Alone with her new born baby, a mother struggles to survive catastrophic floods.
How much you enjoy this latest low budget apocalyptic survival movie, originating from Benedict Cumberbatch’s production company SunnyMarch, may well depend on how you choose to read its central premise.
The film’s credentials are excellent. Jodie Comer – who I confess to finding a bit mannered in some of her other roles – gives a career defining performance as the lone mother at the heart of the story. It’s a riveting, truthful and perfectly calibrated portrayal that lights up the screen, which she owns in almost every frame. Supporting are the ever-dependable and loveable Joel Fry; Mark Strong in measured and believable mode; the wonderful Nina Sosanya with not nearly enough to do; Cumberbatch himself, also keeping his foot delicately off the gas; Katherine Waterston as Comer’s optimistic counterpart; and a creepy Gina McKee for good measure, not to mention a lot of very cute babies upstaging their adult co-stars. Despite the fragmentary, episodic structure, there is a deft directorial hand at work creating a finely tuned ensemble quality to the acting throughout.

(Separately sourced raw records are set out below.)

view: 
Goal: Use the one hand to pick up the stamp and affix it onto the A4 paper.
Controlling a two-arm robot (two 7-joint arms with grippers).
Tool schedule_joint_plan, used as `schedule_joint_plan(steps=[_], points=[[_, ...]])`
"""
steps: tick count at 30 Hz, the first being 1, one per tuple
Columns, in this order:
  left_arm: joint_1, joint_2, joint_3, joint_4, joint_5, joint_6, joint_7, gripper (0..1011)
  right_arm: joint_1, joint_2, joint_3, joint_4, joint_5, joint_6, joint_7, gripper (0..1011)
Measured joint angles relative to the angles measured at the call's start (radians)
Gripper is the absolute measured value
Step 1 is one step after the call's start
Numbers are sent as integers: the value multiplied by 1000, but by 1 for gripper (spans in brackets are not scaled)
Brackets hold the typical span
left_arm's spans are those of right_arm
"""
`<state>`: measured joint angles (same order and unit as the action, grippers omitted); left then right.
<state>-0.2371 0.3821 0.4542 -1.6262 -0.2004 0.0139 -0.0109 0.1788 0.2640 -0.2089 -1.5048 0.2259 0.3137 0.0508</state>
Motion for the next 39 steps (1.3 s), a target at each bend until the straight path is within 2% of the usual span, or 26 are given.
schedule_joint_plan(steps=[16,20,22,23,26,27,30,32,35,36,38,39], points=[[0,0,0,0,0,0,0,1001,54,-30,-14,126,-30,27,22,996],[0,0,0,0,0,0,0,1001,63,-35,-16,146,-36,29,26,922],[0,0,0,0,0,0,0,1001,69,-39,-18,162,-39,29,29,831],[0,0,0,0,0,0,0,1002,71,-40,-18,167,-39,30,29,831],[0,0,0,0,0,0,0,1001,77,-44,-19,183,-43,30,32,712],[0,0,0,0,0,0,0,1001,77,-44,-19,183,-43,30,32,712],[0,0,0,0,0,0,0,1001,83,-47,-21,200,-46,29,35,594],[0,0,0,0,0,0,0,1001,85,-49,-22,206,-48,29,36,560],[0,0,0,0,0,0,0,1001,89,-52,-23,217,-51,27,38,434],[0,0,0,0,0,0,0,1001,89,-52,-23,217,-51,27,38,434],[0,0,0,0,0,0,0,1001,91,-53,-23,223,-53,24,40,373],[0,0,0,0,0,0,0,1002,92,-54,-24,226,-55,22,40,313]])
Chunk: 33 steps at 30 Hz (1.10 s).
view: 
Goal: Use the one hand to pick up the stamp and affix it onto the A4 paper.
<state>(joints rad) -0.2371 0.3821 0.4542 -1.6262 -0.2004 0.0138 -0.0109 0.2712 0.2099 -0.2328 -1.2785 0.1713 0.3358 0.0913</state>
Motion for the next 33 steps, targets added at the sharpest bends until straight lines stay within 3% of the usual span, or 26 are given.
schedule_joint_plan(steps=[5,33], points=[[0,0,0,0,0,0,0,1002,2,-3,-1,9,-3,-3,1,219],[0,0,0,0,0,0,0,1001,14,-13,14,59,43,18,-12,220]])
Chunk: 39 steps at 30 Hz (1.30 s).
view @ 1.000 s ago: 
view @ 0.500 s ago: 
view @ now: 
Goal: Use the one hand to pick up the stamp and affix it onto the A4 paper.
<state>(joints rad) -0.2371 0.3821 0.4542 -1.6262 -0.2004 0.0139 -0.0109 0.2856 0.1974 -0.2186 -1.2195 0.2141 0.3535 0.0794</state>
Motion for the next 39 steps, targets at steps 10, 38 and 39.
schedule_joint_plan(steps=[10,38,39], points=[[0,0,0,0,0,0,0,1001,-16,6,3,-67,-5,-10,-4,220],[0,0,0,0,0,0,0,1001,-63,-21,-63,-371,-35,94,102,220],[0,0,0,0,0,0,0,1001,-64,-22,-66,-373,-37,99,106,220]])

I’ve admired Mahalia Belo’s work since I saw her excellent BBC adaptation of Andrea Levy’s The Long Song in 2018, so it’s no surprise that this first theatrical feature is so confidently handled. Ms Belo clearly has a rare gift with actors, and understands the delicacy of film performance better than many of her contemporaries. Suzie Lavelle’s cinematography is beautiful throughout, and there’s a terrific score from Anna Meredith.
But…
I did struggle with the story itself. If you are of a mind to see these apocalyptic floods as a broad metaphor for climate catastrophe and social breakdown, you’ll be fine. You can concentrate on the beautifully drawn characters. My problem is that I’m a bit more anal than that, and I suspect a significant tranche of the audience will feel similarly. I needed the apocalyptic hypothetical to be more convincing at a nuts-and-bolts level. I’d have bought into the premise had we been talking about, say, a fifteen-metre rise in sea levels or some such. As it was, we were asked to believe that incessant rain and a bit of river flooding had brought the country to the brink of collapse. Watching from my Manchester cinema seat I was inclined to shrug, and think: ‘And…?’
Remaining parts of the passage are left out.